● **ABOUT THIS TASK**:
Repeat exactly, please, the opening lines of the data below, through and including the line where "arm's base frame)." sits.
-.-.-
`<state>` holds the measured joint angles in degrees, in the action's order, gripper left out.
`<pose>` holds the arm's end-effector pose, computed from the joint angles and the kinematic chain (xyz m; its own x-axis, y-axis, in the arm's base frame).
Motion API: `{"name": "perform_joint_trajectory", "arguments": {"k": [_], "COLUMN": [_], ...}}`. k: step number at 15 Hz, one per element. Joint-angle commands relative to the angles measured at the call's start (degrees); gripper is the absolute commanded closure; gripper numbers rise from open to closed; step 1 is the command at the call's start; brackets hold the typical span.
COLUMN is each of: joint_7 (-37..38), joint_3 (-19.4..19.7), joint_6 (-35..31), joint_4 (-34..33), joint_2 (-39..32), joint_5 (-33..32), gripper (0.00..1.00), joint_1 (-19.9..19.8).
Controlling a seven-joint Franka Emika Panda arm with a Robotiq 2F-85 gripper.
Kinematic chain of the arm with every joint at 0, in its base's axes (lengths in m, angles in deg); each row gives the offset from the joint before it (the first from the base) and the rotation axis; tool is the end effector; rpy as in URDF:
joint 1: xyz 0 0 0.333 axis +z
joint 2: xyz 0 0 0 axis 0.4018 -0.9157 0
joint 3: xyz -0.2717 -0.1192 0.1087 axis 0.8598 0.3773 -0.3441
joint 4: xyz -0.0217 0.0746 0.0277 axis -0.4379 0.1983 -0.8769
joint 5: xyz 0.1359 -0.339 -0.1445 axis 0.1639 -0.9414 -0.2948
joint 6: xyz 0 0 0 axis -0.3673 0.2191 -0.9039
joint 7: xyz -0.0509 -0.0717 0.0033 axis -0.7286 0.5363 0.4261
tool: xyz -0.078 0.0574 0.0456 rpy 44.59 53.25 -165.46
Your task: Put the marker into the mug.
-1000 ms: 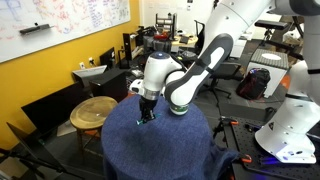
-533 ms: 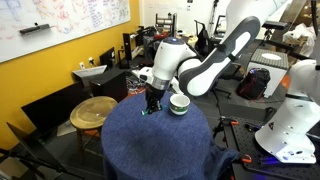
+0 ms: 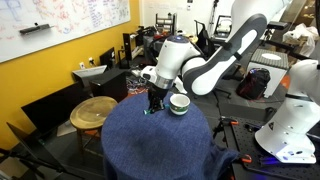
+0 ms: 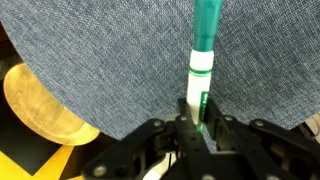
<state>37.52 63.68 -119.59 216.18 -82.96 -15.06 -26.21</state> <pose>0.5476 0.0362 0.2713 0.7477 0.6355 0.1925 0.6065 -0.7716 0.1916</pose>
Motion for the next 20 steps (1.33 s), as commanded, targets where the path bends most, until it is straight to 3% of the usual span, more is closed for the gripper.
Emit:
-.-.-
● **SOLUTION TO THIS EXERCISE**:
`<state>` holds the measured joint angles in degrees, in the action's order, gripper left out.
`<pose>` holds the arm's end-effector pose, computed from the joint angles and the kinematic chain (xyz m; its own x-axis, y-axis, in the arm's base frame).

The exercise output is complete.